Emmanuel Moire : Cette chanson est venue spontanément. L’orientation sexuelle reste toujours, aujourd’hui, un sujet qui pose problème. Je suis en paix avec l’homme que je suis, ce n’est pas le cas pour beaucoup de personnes… Se cacher derrière un costume, c’est passer à côté de sa vie. J’ai l’impression que parfois une chanson peut avoir beaucoup d’impact dans la vie des gens. Je me sens du coup encore plus responsable et engagé, il me paraît important et nécessaire de prendre position, afin à ma manière de faire avancer les choses.


Antoine Elie

Vos textes sont très forts, durs mais poétiques : comment se passe l’écriture d’une chanson pour vous ?

Antoine Elie : L’écriture est d’abord pulsionnelle. Parfois entraînée par une mélodie ou une brûlure émotionnelle, elle s’incarne un peu comme un écho d’un moi qui vivrait à l’intérieur, dans le silence. Parfois, quelque chose se passe à la relecture et il s’agit alors de faire sonner tout ça à force de chant et de peaufinage...

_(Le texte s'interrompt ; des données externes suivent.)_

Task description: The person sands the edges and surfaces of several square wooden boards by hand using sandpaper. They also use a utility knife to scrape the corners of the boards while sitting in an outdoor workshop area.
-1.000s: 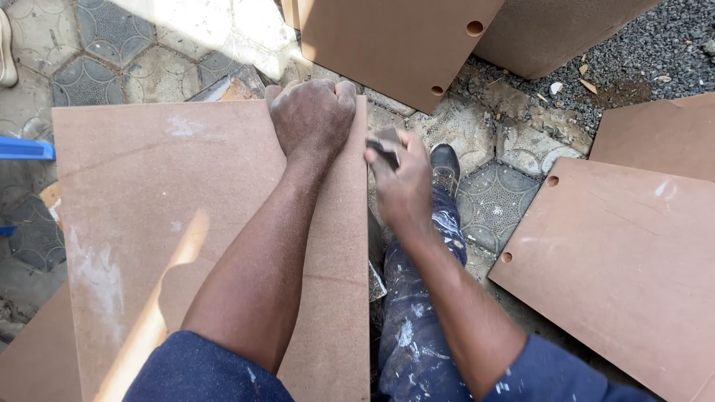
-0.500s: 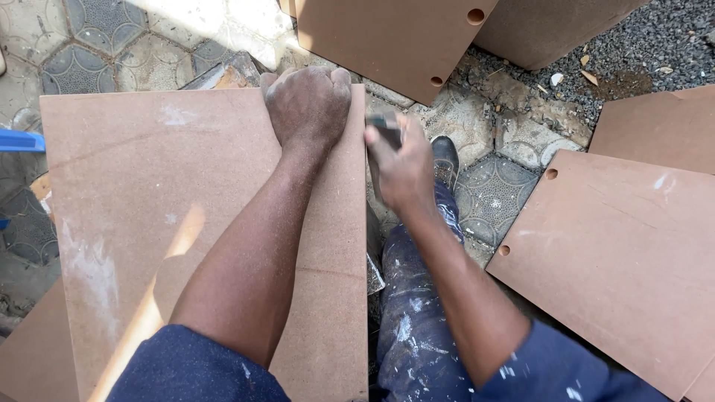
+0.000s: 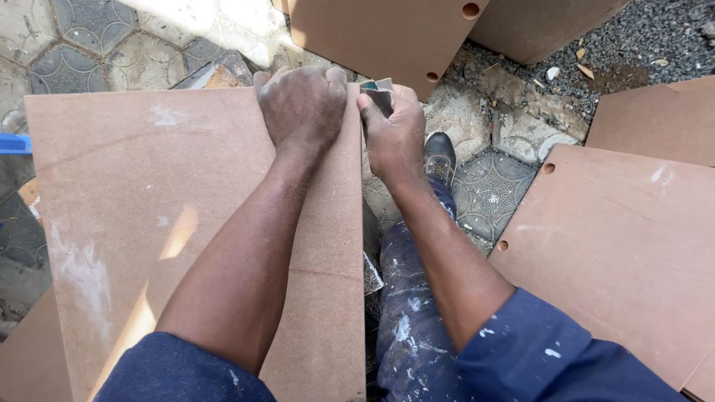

Vos premiers titres ont été repérés il y a déjà quelques temps, mais votre premier album ne sort que maintenant !

Antoine Elie : Au fur et à mesure, de plus en plus de personnes ont été touchées par mes chansons et ont rejoint l’aventure. J’ai eu la chance de signer chez Polydor il y a deux ans. Une fois les chansons écrites et sélectionnées, beaucoup d’étapes restent à franchir comme le mixage et le mastering (opérés respectivement par Robin Florent et Alex Gopher), le visuel, et enfin la fatidique date de sortie qui se doit de tomber à un moment propice.

Quels sont vos projets pour la suite, et où le public va-t-il pouvoir vous voir cette année ?

Antoine Elie : J’ai bon espoir que la sortie de cet album nous ouvre la porte des salles de spectacle, ce qui pourrait nous permettre de le faire vivre sur scène ! Sinon, je continuerai à écrire et à chanter, quel que soit le nombre d’oreilles disponibles.